We fly back in time to the not-so-dark Middle Ages with the next contribution to this months’ blog series on Languages. Dr Elena Spangenberg Yanes is an Irish Research Council Government of Ireland Postdoctoral Fellow at Trinity College Dublin. She tells us about her work on a new standard edition of a grammar handbook from over a thousand years ago.

‘Is this word masculine or feminine? Or maybe neuter?’, ‘Is this noun uncountable or can I use it also as a plural?’, ‘How do I write it?’. Speakers of every language sometimes experience linguistic uncertainties. They already bothered ancient Romans in the age of Cicero (1st century BC), when his friend Varro wrote De lingua latina (On the Latin language), one of the earliest treatises on Latin linguistics. In the following centuries, beside producing grammatical handbooks and various teaching tools, Roman scholars developed a specialised tradition of works focused on the issue of dubius sermo (‘linguistic uncertainty’), aiming to document as many cases of morphological irregularity as possible. Authors such as Pliny the Elder (1st century AD) and Flavius Caper (2nd or 3rd century AD) registered and discussed long lists of dubious linguistic forms together with the corresponding examples. They drew on an extensive survey of Latin literature, especially of the Republican Age (5th-1st century BC), when language was less standardised.
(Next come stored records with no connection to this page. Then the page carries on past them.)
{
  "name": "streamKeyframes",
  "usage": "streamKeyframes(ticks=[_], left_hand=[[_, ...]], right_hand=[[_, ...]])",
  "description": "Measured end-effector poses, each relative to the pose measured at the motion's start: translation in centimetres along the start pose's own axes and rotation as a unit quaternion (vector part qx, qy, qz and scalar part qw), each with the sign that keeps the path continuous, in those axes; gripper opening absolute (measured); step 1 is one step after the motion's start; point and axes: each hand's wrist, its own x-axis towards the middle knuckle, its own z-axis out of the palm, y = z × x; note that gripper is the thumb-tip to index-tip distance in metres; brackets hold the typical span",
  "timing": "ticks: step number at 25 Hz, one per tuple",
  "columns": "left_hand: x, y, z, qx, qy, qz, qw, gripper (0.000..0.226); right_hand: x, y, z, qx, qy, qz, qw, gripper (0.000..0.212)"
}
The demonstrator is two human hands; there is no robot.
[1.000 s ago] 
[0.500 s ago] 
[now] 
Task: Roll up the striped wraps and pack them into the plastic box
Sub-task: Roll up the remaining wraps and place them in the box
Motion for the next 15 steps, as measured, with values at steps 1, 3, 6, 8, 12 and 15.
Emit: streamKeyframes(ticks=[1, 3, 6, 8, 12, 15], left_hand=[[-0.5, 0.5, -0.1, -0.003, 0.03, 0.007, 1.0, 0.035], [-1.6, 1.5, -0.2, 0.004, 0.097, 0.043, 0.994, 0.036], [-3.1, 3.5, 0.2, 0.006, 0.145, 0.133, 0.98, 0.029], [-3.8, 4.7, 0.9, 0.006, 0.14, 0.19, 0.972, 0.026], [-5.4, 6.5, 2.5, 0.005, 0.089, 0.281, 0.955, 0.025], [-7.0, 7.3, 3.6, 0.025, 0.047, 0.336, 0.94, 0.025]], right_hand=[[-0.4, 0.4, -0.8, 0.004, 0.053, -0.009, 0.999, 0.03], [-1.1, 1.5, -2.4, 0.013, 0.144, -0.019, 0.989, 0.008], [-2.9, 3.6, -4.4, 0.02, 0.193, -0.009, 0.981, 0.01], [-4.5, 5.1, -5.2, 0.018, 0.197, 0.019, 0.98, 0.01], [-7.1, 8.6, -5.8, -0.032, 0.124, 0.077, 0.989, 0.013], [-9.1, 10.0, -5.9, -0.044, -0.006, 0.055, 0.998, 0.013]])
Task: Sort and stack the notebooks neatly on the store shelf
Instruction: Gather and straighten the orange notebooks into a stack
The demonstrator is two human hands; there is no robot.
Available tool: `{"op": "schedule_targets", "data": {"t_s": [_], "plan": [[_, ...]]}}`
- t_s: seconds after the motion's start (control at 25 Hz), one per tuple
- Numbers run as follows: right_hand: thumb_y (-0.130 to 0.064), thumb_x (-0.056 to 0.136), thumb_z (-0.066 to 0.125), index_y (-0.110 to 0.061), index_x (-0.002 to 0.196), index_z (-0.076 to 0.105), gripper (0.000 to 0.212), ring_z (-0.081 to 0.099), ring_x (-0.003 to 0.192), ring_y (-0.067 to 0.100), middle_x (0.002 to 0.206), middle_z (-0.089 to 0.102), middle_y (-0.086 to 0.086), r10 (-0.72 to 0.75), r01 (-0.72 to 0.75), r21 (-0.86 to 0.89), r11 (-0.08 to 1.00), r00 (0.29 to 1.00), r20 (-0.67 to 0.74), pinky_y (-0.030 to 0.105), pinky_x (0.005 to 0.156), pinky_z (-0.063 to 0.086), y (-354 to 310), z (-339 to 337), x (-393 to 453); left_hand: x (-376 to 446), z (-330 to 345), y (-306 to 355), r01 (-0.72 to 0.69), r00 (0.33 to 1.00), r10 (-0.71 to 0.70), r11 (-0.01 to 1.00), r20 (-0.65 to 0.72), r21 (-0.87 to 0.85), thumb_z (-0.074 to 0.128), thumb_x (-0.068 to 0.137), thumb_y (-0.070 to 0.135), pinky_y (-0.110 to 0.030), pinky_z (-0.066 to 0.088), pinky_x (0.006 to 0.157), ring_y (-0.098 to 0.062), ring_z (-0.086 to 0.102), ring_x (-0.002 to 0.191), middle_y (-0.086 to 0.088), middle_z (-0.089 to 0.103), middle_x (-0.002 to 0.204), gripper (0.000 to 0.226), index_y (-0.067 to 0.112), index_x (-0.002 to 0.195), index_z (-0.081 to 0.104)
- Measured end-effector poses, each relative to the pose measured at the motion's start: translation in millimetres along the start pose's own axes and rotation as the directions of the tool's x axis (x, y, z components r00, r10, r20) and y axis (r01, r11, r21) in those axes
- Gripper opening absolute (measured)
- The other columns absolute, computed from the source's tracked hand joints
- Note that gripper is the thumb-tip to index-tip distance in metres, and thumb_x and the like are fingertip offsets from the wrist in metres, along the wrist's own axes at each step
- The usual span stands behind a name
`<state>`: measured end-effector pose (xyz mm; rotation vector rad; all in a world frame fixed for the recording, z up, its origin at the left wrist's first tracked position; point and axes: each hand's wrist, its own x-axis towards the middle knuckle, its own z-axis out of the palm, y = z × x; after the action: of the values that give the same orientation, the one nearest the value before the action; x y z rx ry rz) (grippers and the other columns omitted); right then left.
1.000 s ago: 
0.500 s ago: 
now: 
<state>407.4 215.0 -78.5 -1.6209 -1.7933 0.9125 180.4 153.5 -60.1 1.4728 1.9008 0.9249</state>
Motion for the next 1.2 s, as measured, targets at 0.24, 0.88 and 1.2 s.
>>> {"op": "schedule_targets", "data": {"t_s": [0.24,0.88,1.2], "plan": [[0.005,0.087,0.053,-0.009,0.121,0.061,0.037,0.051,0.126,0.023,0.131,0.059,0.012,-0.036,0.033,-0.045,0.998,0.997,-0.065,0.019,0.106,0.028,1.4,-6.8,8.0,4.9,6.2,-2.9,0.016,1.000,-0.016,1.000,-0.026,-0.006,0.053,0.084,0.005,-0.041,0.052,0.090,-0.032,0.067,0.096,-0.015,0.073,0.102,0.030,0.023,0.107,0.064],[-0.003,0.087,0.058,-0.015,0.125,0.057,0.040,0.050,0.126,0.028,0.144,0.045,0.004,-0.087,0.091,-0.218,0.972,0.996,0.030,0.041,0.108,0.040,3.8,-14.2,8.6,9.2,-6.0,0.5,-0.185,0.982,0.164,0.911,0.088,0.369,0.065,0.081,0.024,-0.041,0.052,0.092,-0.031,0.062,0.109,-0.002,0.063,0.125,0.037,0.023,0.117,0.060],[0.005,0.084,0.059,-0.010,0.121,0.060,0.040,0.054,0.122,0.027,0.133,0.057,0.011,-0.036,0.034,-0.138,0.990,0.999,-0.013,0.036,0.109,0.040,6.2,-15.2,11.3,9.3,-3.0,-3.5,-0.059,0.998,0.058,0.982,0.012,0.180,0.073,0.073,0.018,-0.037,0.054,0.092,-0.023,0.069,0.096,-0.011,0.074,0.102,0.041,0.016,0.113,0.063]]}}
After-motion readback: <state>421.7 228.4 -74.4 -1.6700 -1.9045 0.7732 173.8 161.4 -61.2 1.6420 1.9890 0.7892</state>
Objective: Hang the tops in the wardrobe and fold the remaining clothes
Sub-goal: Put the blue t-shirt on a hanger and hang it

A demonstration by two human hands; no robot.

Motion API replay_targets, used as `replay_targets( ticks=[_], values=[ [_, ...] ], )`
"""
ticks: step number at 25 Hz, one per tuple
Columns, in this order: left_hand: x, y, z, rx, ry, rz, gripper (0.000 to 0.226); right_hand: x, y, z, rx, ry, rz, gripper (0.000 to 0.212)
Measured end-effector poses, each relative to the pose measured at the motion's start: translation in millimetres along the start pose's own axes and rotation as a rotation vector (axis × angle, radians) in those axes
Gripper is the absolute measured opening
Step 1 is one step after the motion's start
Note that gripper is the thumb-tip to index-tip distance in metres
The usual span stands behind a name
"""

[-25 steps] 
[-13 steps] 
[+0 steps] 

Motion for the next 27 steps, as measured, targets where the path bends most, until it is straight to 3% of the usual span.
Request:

Let us put now aside the linguistic interests of famous Roman scholars in the early centuries of the Empire and turn to their last heir. We are between the 7th and 8th centuries either in southern France or in Spain; Late Antiquity is fading into the Early Middle Ages, and the command of Latin grammar has considerably declined. An anonymous author – a monk or a teacher or both – runs into a copy of an ancient work about dubius sermo. The text has been transmitted down to him through a series of handwritten copies: it is most likely an abridged, damaged version of the original one. The Anonymous engages with the reading and tries to adapt it to the changed needs of his time. He expands it with entries concerning the genus (gender) and number of nouns, which ancient Romans could decline without hesitation, while his contemporaries cannot. He adds further examples taken from the Bible and late-antique Christian writers. Finally, he makes lots of spelling and grammatical errors. The new work, entitled De dubiis nominibus (On dubious nouns), is the object of my current research project. I start by the study of the medieval manuscripts which preserve the work and can tell us who, when, where, and how read it and copied it. Then I go backwards analysing its content, structure, and sources – and so we come back to the 1st-2nd-century Roman scholars.

Though humble, the De dubiis nominibus is a fundamental witness to more ancient linguistics, as well as to language evolution at its time. Furthermore, it offers exciting evidence about the literary works that were most read in the period (and consequently most easily available). Remarkably, the only classical author directly cited by the Anonymous is Vergil, whom he confuses twice with his Christian female imitator, Proba (4th century AD).

By Anonymous’ time, the Western Roman Empire had collapsed together with its education system, and Latin was being substituted in everyday speech by Romance languages. As Europe was dismembered into a variety of Barbarian kingdoms, the Anonymous struggled to understand and preserve through innovation the ancient scholarship on the language that had been common to the vast territories of the Roman Empire. In this sense he may be regarded as exemplary still today.